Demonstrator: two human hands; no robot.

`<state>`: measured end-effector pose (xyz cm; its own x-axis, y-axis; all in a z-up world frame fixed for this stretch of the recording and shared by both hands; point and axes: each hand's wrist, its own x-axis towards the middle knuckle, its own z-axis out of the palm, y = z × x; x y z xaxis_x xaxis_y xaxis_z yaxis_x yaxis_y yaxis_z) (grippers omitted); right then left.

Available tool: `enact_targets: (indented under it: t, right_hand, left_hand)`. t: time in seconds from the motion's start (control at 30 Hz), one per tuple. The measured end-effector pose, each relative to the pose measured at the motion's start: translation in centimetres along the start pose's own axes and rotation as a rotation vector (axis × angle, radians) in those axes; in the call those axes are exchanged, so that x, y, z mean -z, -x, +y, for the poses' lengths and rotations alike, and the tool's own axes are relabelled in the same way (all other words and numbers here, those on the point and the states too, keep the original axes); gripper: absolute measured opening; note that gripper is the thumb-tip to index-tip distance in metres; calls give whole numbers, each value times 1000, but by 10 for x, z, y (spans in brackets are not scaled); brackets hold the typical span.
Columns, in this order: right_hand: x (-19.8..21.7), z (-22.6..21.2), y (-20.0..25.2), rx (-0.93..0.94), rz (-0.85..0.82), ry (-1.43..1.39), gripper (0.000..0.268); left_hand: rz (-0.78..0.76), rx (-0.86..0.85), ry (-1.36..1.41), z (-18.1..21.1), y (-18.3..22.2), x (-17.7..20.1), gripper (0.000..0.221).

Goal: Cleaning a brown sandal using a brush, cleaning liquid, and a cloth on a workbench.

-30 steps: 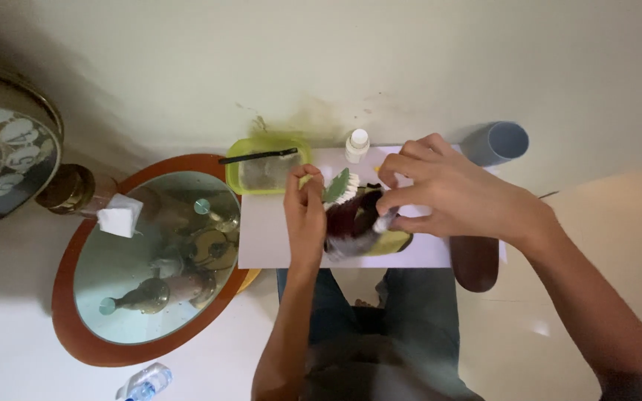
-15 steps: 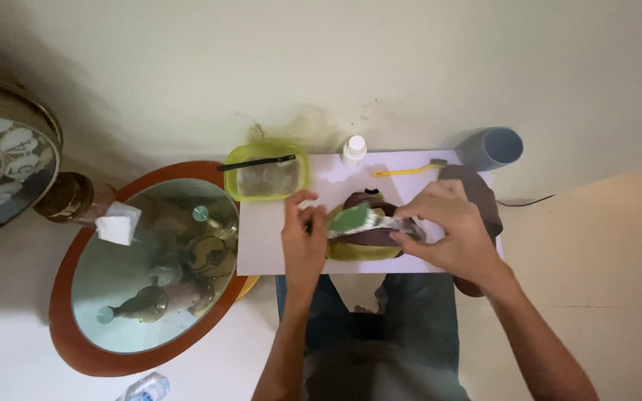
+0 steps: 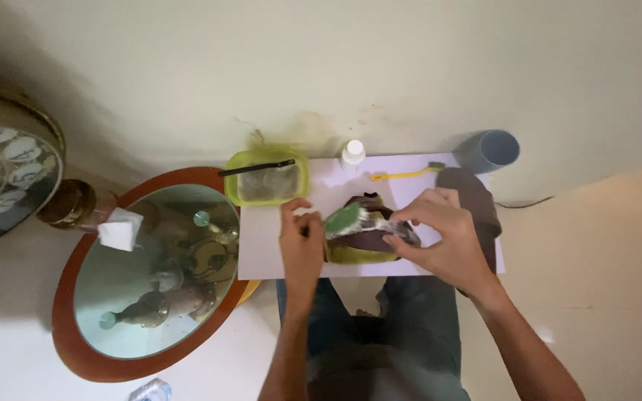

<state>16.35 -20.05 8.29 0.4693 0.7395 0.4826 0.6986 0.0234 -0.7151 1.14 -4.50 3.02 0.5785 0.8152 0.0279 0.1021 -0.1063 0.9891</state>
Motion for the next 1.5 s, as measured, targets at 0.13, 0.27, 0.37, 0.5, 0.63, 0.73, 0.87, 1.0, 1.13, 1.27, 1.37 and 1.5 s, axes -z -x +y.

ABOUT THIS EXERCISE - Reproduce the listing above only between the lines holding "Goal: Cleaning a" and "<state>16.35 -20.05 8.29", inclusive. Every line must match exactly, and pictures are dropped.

FINISHED TASK -
Goal: Cleaning a brown sandal using a brush, cleaning liquid, and a cloth on a workbench.

-30 steps: 
-15 steps: 
+0 steps: 

<state>16.35 -20.05 8.29 0.4693 0.7395 0.4826 0.6986 0.0234 -0.7151 1.14 -4.50 3.02 0.5785 0.8152 0.0279 0.1021 -0.1063 0.9891</state>

This completes the exercise.